TO DO ▸ Down to the last line, print the data that follows exactly, without its pictures.
Start of THE DATA
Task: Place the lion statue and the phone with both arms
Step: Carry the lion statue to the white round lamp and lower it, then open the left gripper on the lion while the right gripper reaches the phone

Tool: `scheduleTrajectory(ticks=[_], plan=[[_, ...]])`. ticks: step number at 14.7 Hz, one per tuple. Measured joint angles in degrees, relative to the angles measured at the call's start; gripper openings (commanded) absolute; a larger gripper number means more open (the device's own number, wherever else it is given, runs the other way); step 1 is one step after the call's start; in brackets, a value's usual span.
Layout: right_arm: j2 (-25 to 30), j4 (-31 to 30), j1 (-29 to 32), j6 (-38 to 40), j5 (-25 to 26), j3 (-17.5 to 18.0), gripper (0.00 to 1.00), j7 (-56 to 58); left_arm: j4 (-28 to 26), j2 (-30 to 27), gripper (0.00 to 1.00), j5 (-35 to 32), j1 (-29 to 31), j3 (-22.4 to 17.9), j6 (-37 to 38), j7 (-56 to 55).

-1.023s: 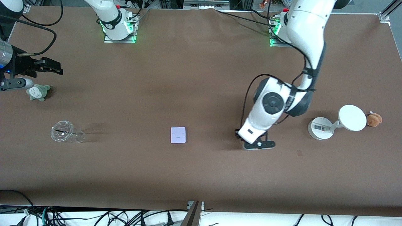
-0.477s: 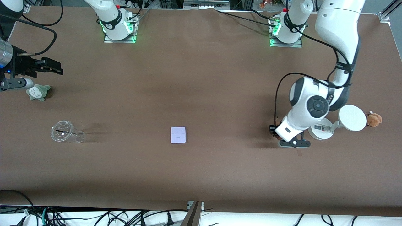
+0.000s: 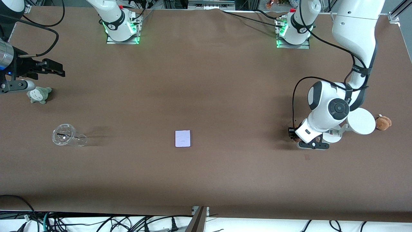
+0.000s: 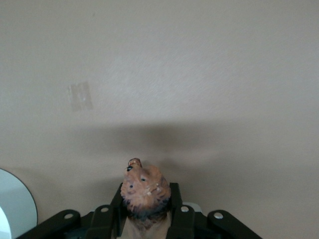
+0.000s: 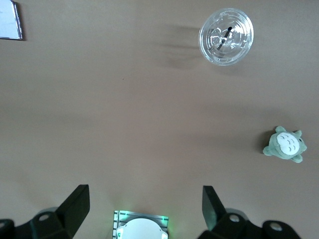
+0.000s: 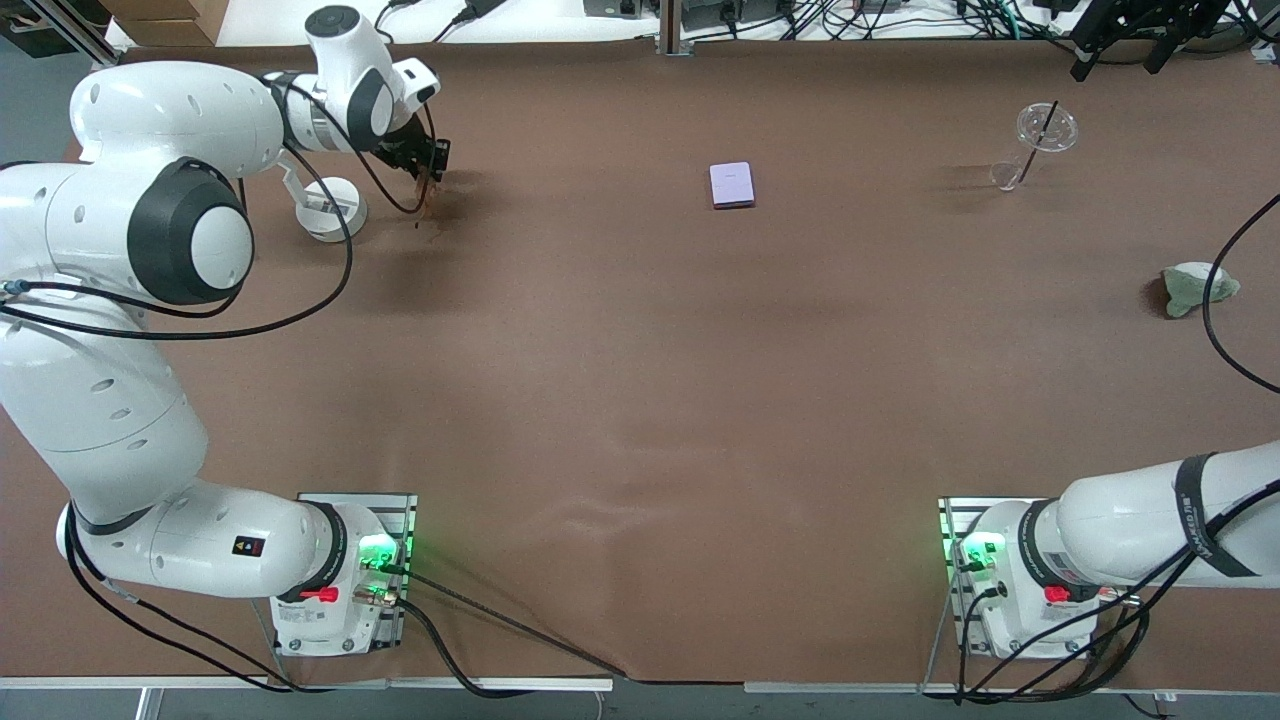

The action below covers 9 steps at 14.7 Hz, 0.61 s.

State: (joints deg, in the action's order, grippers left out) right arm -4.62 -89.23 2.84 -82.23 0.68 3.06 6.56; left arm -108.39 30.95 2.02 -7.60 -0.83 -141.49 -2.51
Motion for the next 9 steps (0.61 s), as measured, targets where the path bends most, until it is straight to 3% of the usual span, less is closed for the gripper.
scheduleTrajectory(ticks=[3, 9], plan=[[-0.16, 0.0, -0.73, -0.63, -0.87, 0.17, 1.0, -0.19, -0.81, -0.04, 0.0, 0.0, 0.24, 0.05, -0.55, 0.24], [-4.59, -0.04, -9.01, -6.88, -1.33, 0.7, 1.0, -10.82, -1.1, -0.1, 0.0, 0.0, 0.89, 0.11, -0.55, 0.67]])
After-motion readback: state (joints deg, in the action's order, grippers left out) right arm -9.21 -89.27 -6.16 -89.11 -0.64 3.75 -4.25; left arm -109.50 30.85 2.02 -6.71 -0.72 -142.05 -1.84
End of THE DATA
ANSWER SPACE ▸
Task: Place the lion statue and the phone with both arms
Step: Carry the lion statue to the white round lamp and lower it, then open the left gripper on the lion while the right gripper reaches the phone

Tool: `scheduleTrajectory(ticks=[_], plan=[[_, ...]])`. ticks: step number at 14.7 Hz, one per tuple. Measured joint angles in degrees, relative to the angles measured at the call's start; gripper openings (commanded) absolute; a larger gripper number means more open (the device's own number, wherever else it is given, runs the other way); step 1 is one step after the call's start; in brackets, a value's usual span.
Layout: right_arm: j2 (-25 to 30), j4 (-31 to 30), j1 (-29 to 32), j6 (-38 to 40), j5 (-25 to 26), j3 (-17.5 to 18.0), gripper (0.00 to 1.00), j7 (-56 to 58); left_arm: j4 (-28 to 26), j2 (-30 to 27), gripper (0.00 to 1.00), j5 (-35 to 32), j1 (-29 to 31), j3 (-22.4 to 17.9), j6 (-37 to 38), j7 (-56 to 55).

-1.023s: 
-0.477s: 
+0.000s: 
+0.000s: 
+0.000s: 
+0.000s: 

The action below covers 9 steps at 14.7 Hz, 0.61 s.

State: (joints deg, in the action's order, grippers left out) right arm -4.62 -89.23 2.84 -82.23 0.68 3.06 6.56; left arm -108.39 30.95 2.02 -7.60 -0.83 -141.49 -2.51
Motion for the next 9 steps (0.61 s), as measured, targets where the path bends most, until it is straight to 3% of the usual span, less is closed for the gripper.
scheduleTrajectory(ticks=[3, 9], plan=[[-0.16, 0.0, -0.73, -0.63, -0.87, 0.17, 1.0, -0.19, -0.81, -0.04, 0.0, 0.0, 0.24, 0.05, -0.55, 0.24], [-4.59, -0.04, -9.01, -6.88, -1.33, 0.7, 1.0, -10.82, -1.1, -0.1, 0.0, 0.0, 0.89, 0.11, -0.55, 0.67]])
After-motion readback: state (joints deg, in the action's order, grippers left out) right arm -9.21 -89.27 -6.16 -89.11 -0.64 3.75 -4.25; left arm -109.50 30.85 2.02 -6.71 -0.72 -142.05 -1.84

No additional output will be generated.